Giovani, ma poco innovativi
Riservano non poche sorprese i risultati di una ricerca che alcuni studiosi dell’Università Bocconi hanno condotto per anni sulle sfilate di moda milanesi e parigine: i brand del prêt-à-porter che cambiano di più da una stagione all’altra non sono quelli giovani, come si sarebbe portati a credere per intuizione, ma quelli consolidati.
Con l’obiettivo di analizzare i modelli di innovazione e l’influsso esercitato su di essi dai giornali opinion leader nel mondo del fashion, le ricercatrici Emanuela Prandelli e Paola Cillo hanno esaminato il decennio dal 1998 al 2008 considerando tutte le collezioni delle maison più presenti nei calendari ufficiali delle sfilate, secondo i dati forniti dalla Camera Nazionale della Moda di Milano e dalla Fedération Française de la Couture et du Prêt-à-porter di Parigi.
L’indagine, i cui esiti sono confluiti nel paper “Innovation Patterns in Global Fashion: Firms’ Behaviour and the Influence of Critical Audience Evaluation” (presentato a metà Settembre scorso alla Conferenza della Strategic Management Society di Roma), ha avuto come oggetto un campione di 42 aziende (di cui 22 partecipanti alle sfilate italiane), i cui capi in passerella sono stati studiati analiticamente in base a cinque parametri: tessuto, taglio, colore, lunghezza, decoro.
Ad ogni articolo preso in esame – codificato e comparato con l’analogo della collezione precedente – è stato poi assegnato un indice di innovazione, la cui media ha consentito di giungere ad un indicatore complessivo per stagione riferito a ciascun brand.
Sul fronte dei media, le ricercatrici bocconiane hanno raccolto tutte le recensioni post-sfilate di alcune autorevolissime pubblicazioni come Wwd, International Herald Tribune, The New York Times, Style.com, arrivando infine ad un indice sintetico di valutazione su ogni collezione.
Tra le “scoperte” più interessanti scaturite da questa indagine vi è appunto la seguente: benché comunemente si ritenga che le maison di moda più antiche siano meno innovative per timore di incrinare la propria reputazione e mettere in discussione la propria identità, in realtà sono proprio loro quelle meno influenzate dai giudizi degli opinion leader e, pertanto, più orientate al cambiamento.
Dietro questo atteggiamento si scorge non solo la maggior vocazione alla sperimentazione dei brand più datati (con minori condizionamenti finanziari), ma anche la strategia da essi perseguita di generare sempre più “bisogni” nei loro clienti, pianificando una sorta di “obsolescenza” dei prodotti.
Invece, i marchi giovani, che sembrano sparigliare le carte quando entrano nel settore, avvertono presto la necessità di affermare il proprio “ego” e di rendersi visibili ed identificabili oltre la nicchia-target di partenza.
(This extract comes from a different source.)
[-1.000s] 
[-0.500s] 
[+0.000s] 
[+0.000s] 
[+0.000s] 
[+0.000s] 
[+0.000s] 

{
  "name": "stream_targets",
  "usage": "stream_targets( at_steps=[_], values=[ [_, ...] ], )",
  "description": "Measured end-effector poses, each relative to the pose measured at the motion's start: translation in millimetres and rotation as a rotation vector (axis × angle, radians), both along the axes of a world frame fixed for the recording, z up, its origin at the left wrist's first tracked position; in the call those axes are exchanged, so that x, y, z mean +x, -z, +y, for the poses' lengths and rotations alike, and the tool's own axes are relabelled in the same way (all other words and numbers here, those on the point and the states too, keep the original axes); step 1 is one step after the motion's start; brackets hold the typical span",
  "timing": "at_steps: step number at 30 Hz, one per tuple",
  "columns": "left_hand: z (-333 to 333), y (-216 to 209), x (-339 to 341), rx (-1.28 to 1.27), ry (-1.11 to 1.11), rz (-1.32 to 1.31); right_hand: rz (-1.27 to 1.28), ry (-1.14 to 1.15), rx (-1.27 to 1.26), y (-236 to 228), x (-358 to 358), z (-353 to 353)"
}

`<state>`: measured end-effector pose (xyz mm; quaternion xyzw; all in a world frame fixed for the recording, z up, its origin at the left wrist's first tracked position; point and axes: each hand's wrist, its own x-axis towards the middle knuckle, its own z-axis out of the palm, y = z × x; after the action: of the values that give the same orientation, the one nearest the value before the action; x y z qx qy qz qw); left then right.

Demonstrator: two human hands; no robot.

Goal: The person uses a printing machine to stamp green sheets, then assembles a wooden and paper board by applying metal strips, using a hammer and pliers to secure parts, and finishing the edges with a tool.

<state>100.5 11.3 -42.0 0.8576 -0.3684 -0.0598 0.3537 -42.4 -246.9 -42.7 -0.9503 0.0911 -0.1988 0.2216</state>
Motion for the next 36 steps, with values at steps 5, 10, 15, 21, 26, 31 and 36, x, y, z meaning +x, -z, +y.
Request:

Dunque, sono loro quelli che cercano maggiormente il consenso degli opinion leader e, quando l’hanno ottenuto, per mantenerlo, frenano gli impulsi innovativi.
Questa ricerca, per altri aspetti, ci induce pure a riflettere su quanto rapidamente i cambiamenti nella moda si diffondano nel mondo, tanto da richiederne sempre di nuovi. La moda, in effetti, è un fenomeno globale fin dalle origini, in grado di superare i confini locali sia in senso fisico (grazie ai commerci e ai viaggi) sia in termini di omogeneizzazione dei gusti (si pensi alla moda del nero lanciata nel “˜400 da Filippo il Buono, duca di Borgogna). E se, da un lato, un capo è di moda perché incorpora caratteristiche uniche legate al luogo di origine (Parigi nel XIX secolo, Londra prima e Milano poi nel XX secolo), d’altro lato il mercato a cui si rivolge è internazionale, così come lo è la filiera produttiva (qualcuno può negare che molti abiti “made in Italy” sono parzialmente realizzati all’estero?).